Always doing what felt safe, rather than what felt fulfilling. It
started with small gestures, little changes in my routine. I started
eating breakfast in the bathroom, before I showered. It felt so
illegal to do so, but the fact I was able to do so..... and no
consequences, it felt so liberating. I knew I couldn't restructure
the entire world, in a moment, but I could take control over
something small like this. Something nobody would understand, but
wouldn't hurt anybody. That was the point. The world doesn't end just
because you take your last bite of am omelet as you step inside the
shower, then taking an empty plate to the kitchen once you've toweled
off. It was just defiance, on the smallest scale. It told me, I had
control. I could change the paradigm. If I could do something, this
small, with no consequences, perhaps I could make bigger.... more
fulfilling changes."
"It felt like I was giving the
universe permission to change me, to change my direction, I would
follow along, but only if I agreed on the direction.
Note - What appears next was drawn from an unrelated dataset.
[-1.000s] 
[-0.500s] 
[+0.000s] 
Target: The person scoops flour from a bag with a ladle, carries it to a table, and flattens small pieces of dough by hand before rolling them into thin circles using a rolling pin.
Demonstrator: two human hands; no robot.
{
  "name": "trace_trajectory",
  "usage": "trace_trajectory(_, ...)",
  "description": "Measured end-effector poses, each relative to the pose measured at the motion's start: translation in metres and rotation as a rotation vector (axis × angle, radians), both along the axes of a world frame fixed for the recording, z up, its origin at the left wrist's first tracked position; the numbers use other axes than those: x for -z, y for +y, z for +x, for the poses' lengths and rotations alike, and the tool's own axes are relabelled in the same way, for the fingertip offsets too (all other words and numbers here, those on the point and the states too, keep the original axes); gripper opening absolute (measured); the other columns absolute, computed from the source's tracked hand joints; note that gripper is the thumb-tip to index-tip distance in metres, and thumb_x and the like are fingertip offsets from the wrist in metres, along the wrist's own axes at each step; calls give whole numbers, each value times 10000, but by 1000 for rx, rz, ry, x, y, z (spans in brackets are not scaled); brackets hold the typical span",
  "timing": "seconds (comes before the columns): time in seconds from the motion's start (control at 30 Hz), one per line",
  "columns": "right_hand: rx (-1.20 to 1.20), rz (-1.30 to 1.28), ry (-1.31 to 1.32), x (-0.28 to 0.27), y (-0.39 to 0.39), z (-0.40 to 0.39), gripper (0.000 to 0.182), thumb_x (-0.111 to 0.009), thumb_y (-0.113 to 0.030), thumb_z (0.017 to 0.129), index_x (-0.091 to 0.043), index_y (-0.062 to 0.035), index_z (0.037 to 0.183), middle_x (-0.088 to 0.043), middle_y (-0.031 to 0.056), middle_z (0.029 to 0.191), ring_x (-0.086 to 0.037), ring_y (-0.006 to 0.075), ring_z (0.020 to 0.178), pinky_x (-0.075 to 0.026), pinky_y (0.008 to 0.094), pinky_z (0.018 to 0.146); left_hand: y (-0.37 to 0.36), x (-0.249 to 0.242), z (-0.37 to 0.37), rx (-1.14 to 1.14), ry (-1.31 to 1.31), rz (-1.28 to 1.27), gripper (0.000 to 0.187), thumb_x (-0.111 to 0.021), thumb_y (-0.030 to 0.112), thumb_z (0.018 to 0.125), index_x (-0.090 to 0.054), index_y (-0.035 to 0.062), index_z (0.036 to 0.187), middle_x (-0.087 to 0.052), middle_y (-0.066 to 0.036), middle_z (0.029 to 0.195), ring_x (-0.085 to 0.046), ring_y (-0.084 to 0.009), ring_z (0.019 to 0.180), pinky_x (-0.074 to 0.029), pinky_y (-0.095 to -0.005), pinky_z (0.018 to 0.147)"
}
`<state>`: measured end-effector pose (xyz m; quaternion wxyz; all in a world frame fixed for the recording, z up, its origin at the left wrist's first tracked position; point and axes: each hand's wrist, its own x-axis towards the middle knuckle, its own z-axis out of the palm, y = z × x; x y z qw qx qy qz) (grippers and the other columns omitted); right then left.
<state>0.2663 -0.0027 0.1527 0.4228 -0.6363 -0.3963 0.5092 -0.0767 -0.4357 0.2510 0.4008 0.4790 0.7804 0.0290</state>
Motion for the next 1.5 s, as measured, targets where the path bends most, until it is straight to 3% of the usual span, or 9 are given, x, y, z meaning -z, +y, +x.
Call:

Surprisingly, it
seemed to comply. There wasn't a clear direction, so it all felt a
little disjointed. But there was hope. I started a conversation with
a woman, while waiting for a crosswalk light to change. There wasn't
legit interest, I just needed to prove to myself I could. When she
responded warmly, it was all the confirmation I needed that I was on
a solid path of change. I started to feel better, lighter, and at the
same time, more grounded and driven. I was going to make a mark on
this world."
"But the weird thing is, no matter how much
control you think you have. Sometimes, the best things happen when
you have no input on the situation. My goal, that day, was to ask my
boss for a raise. It was the first time I had ever felt like I
deserved something, and I wasn't afraid of the outcome. I would
either get the raise, or I would find something else. I knew I would
land on my feet, the idea of real change became intoxicating. I
wasn't afraid of change, in fact, I craved it."
"As I
walked into the office, it was such a short conversation, I can't
even give the proper details enough reverence to flesh out a full
interaction. Long story short, I asked for a raise, he said no, I
said I was out, he shook his head and said I should suit myself. That
was a blow. I expected him to drop to his knees and beg me to stay, I
expected him to deny me and I would launch into a convincing
monologue as to how I was the best employee he had, how the company
could potentially collapse without me, how I was all he had. But
instead, he was willing to let go. I still knew I'd be fine, I just
didn't know where to go from there. I didn't even know what I did. I
just knew I did it well, and it was for a long enough period where I
felt I had earned a bit of tenure."
"So, as the story
always seems to go, I wrestled with depression, anxiety, sadness,
regret, they just ping-ponged around my head as if a battle royale
had ensued and each extreme emotion was trying to edge out a victory.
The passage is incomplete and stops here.